I might do that. There is about an inch of space between the seat and the surround. This sub has some pretty nice excursion though. 

The TW5s are great news for truck owners and vehicles with tight space. This sub raises the bar. The only thing hindering these from selling like crazy would be the price. IMO, this sub is worth the money, but $550 is a good chunk of change for a sub.


----------



## Infinity

I'm waiting for the smaller ones, as my space is slightly shorter, but wider. I can fit a pair of 10's easily. C'mon, Manville, make it happen.


----------



## PaulD

I don't know if this has been mentioned, and not going to read thru like 11 pages. This style/size of speaker would be awesome in an 8" version as a midbass driver.


----------



## msmith

The bad news is that a 10-inch (or 8-inch) is unlikely in this line. The large coil motor topology simply doesn't translate well to a smaller driver. We may do a shallow 10 in a different line using a different approach, but it probably won't be quite this shallow. 
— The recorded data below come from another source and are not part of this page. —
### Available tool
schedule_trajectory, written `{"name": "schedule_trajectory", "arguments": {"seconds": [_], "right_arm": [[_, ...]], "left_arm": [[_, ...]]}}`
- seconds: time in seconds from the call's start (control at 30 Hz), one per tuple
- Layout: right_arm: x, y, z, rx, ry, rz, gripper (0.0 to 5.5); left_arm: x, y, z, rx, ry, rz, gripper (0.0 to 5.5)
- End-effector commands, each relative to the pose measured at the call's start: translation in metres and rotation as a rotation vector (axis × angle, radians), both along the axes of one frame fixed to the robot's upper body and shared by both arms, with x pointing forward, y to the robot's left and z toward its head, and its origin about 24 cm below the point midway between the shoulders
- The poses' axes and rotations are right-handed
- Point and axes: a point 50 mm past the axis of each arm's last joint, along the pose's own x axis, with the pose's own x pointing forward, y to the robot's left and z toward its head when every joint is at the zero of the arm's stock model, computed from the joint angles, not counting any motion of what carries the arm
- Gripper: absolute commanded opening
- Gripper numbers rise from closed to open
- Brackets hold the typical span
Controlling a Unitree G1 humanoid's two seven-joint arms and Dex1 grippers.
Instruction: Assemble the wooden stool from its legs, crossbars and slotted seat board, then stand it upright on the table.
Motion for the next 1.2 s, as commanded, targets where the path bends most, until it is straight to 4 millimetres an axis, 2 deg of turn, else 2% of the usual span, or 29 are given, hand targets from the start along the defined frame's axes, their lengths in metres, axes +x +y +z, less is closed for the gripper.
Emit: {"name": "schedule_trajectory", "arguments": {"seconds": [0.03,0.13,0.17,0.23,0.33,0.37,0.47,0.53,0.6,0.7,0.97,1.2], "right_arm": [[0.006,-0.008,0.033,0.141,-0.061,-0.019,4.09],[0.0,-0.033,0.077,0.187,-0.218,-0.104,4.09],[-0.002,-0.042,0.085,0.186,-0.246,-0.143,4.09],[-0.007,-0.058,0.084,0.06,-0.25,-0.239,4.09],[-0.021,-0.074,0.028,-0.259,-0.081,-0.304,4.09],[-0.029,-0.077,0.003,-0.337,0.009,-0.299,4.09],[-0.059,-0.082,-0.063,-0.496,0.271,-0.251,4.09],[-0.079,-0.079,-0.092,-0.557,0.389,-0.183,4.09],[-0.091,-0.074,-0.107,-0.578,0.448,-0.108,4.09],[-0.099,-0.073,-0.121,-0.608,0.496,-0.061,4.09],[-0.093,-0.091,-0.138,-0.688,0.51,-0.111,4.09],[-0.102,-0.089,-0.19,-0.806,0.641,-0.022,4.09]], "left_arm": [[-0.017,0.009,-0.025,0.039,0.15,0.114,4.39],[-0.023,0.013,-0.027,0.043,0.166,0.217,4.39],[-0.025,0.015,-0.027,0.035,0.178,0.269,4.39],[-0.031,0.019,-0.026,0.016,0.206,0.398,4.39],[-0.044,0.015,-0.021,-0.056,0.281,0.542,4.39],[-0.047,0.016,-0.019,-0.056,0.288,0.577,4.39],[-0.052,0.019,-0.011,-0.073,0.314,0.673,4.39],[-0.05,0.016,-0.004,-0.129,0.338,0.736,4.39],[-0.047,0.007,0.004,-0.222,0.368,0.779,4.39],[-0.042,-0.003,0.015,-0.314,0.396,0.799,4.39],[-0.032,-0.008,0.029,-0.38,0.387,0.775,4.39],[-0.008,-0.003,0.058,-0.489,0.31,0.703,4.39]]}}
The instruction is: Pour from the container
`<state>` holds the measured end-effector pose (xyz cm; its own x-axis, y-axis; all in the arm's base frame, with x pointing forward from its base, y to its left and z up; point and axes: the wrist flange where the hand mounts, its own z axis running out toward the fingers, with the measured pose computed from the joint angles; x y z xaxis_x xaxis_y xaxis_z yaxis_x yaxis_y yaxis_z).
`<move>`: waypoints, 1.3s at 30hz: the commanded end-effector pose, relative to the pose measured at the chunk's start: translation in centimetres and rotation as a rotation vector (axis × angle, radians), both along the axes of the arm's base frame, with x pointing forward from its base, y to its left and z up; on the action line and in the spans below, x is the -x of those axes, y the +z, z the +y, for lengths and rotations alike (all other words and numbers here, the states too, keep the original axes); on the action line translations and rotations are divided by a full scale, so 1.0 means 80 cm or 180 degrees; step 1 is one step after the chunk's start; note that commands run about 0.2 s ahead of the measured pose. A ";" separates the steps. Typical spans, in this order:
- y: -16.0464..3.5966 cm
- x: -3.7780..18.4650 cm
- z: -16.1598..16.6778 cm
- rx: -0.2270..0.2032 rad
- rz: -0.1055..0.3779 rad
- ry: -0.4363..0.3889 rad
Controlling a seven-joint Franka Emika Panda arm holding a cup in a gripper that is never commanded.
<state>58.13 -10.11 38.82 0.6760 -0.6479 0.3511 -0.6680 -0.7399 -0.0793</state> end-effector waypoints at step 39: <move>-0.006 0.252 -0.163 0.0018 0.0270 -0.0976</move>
The good news is that the 12TW5 will fit in a lot of places that a typical 10 will fit. The tab-ear frame compresses the effective diameter. As you can see in the photos posted by Pb2theMax, the 13.5-inch is only 13-inches across the narrowest point... the 12 will only be about 11.5 inches, not much bigger than some 10's.

Here's a graphic that shows the 13.5 compared to a 12W3v3:









Best regards,

Manville Smith
JL Audio, Inc.


----------



## Ge0

msmith said:


> The bad news is that a 10-inch (or 8-inch) is unlikely in this line. The large coil motor topology simply doesn't translate well to a smaller driver. We may do a shallow 10 in a different line using a different approach, but it probably won't be quite this shallow.
> 
> The good news is that the 12TW5 will fit in a lot of places that a typical 10 will fit. The tab-ear frame compresses the effective diameter. As you can see in the photos posted by Pb2theMax, the 13.5-inch is only 13-inches across the narrowest point... the 12 will only be about 11.5 inches, not much bigger than some 10's.
> 
> Here's a graphic that shows the 13.5 compared to a 12W3v3:
> 
> 
> 
> 
> 
> 
> 
> 
> 
> Best regards,
> 
> Manville Smith
> JL Audio, Inc.


So Mr. Smith, the golden question....

When will the 12TW5 be ready? I've heard there were some technical dificulties. I've also been anxiously awaiting and checking with my local dealers every couple of months or so.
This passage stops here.